A couple of tracks from their second album, Flaws, got an airing too, and they got as big a reaction as anything else that was played. On the whole, the set list was designed to store up the big numbers from their first album to unleash towards the end. There were a few hugely pleasing aspects to this. Firstly, that it seems easy to forget just how many brilliant tracks there were from that first album; secondly that these tracks have grown, matured and really taken root within people’s consciousness. Thirdly, the band look like they still have such a great time playing these tracks; they are not a burden to bear as can be the case for some bands who have decided that some part of their older material was ‘shit’ (take a bow Arctic Monkeys, Kings of Leon, et al…..).

While it was enjoyable hearing the new tracks played live, the older tracks completely won the day. On Evening/Morning, the two bass bridges felt like they were erupting through the walls and the floor, twinned with the lights blitzing frenzied white colour, it was an awesome spectacle. An often overlooked or overplayed element, the lighting was great throughout. On the haunting Still, played as the first encore track, Steadman sat at the piano bathed in blue light while Lucy Rose sat at the opposite side of the stage, and was bathed in orange light while assisting Steadman with vocals during the chorus, then disappearing back into the darkness when falling silent. It was a nice touch as it created a feeling of solitude and coldness to match the lyrics of the verses, while the chorus’ felt warmer.

The most impressive thing from the show is how full the set list feels. There are no flat tyres here on this bicycle, this is a band with a mighty selection of tracks to choose from and who have a captivating live show.

Bombay Bicycle Club – A Different Kind of Fix

So after last year’s critically acclaimed Flaws, a delicate, acoustic driven sophomore LP, Bombay Bicycle Club have returned with their third album, entitled A Different Kind Of Fix, and how right they are. Within 15 seconds of opening track ‘How Can You Swallow So Much Sleep’s’ looping guitar riff commencing, it sounds like the sound of their first album. But there is something new lying beneath the obvious indie-guitar driven sound this time around; it’s something that shows a band willing to take chances, to play around with their sound, and ultimately, a band getting it very right.

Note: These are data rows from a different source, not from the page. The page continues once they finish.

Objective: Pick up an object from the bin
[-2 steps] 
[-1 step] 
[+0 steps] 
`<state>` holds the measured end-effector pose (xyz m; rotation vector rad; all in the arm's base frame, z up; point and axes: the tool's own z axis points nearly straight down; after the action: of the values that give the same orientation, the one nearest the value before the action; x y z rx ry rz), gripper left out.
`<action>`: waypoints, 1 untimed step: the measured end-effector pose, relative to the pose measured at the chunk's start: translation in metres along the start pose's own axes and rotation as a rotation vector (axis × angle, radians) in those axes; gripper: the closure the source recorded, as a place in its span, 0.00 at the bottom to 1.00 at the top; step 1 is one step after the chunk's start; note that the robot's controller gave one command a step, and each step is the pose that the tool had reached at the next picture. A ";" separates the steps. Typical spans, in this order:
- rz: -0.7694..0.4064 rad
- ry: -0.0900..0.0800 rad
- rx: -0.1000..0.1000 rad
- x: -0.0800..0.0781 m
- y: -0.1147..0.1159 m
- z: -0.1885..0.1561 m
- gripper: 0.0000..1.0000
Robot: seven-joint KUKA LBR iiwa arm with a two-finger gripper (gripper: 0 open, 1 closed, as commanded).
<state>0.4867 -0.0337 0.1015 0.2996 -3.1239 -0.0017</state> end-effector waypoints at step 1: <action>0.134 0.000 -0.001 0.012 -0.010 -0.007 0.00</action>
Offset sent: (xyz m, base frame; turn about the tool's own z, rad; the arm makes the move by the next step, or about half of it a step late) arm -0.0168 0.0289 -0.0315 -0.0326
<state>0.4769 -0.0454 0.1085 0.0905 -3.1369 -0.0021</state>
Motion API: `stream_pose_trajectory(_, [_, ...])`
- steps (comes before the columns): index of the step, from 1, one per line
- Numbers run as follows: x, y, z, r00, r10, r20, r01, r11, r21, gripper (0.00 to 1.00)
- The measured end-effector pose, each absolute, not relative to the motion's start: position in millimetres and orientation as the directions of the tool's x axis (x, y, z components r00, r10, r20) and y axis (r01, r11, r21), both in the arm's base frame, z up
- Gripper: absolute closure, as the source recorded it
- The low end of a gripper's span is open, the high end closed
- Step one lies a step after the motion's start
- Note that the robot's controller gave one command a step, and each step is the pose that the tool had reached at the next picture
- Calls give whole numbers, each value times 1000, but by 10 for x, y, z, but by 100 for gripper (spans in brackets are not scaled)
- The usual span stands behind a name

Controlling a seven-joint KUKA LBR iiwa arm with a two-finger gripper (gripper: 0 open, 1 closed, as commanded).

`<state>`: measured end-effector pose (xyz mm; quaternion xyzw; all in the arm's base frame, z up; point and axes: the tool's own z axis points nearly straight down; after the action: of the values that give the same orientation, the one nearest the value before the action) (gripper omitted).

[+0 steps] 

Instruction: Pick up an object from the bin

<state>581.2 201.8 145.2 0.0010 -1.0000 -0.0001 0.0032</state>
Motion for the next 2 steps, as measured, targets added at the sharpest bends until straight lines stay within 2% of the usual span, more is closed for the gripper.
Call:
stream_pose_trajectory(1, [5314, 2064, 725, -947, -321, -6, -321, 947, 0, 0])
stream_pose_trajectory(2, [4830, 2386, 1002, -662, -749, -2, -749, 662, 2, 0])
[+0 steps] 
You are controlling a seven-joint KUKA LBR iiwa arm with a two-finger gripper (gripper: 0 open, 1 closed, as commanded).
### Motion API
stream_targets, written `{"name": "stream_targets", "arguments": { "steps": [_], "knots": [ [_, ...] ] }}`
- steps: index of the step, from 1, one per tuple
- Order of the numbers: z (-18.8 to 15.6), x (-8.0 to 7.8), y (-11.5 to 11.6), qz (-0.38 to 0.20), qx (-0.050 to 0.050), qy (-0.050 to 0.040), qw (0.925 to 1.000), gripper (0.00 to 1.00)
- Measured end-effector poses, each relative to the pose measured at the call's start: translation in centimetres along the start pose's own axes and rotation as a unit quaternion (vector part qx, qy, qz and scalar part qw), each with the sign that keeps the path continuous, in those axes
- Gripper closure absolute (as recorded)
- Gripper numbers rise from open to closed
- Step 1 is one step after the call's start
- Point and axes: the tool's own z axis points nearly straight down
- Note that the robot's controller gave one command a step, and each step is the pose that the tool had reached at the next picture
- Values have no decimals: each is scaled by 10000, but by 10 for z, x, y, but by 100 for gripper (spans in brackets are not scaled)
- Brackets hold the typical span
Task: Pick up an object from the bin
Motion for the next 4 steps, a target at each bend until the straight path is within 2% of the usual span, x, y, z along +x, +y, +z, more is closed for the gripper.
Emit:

With Animal Collective collaborator Ben Allen having an input in this record, the swooning, fractured electro sound associated with Animal Collective seeps into several of the tracks. As mentioned earlier, the opening track has a very reminiscent Bombay Bicycle Club riff, but then we get jittered, jumpy vocals in places, with smooth harmonies sandwiched in there as well. First single ‘Shuffle’ plays a similar trick, but with a fantastically wonky piano track running as the main ingredient around which everything else is built. Lucy Rose lends her vocals alongside Jack Steadman’s on Shuffle, and it’s a trick that is repeated on other tracks. It works well due to her having the same timid sounding voice as Steadman, while also having this charming sweetness quality to it. Shuffle is pinned down as track six, and really feels like the lynchpin of the album. Everything that precedes it feels like it is brought together in that one track and everything that follows it takes that sound in other directions.

Another stand-out track is ‘Lights Out, Words Gone’ as Steadman and Rose’s vocals intertwine sweetly. ‘Beggars’ opens up coyly in a Flaws kind of way, before the pace picks up, with the bass and percussion being as creative and imaginative as we’ve come to expect from this band, providing a whole extra level of depth to their sound. ‘What You Want’ is energetic and beautiful, with perky runaway-train sounding guitar riffs slicing through the peak of the chorus, as Steadman sings: “You can rearrange me now,” just about summing up the ethos of the album.

It’s a triumphant success for a band that are merrily riding their bicycles through whichever genres they please, as they continue to grow, develop and firmly cement themselves as one of the best bands this fair country has to offer.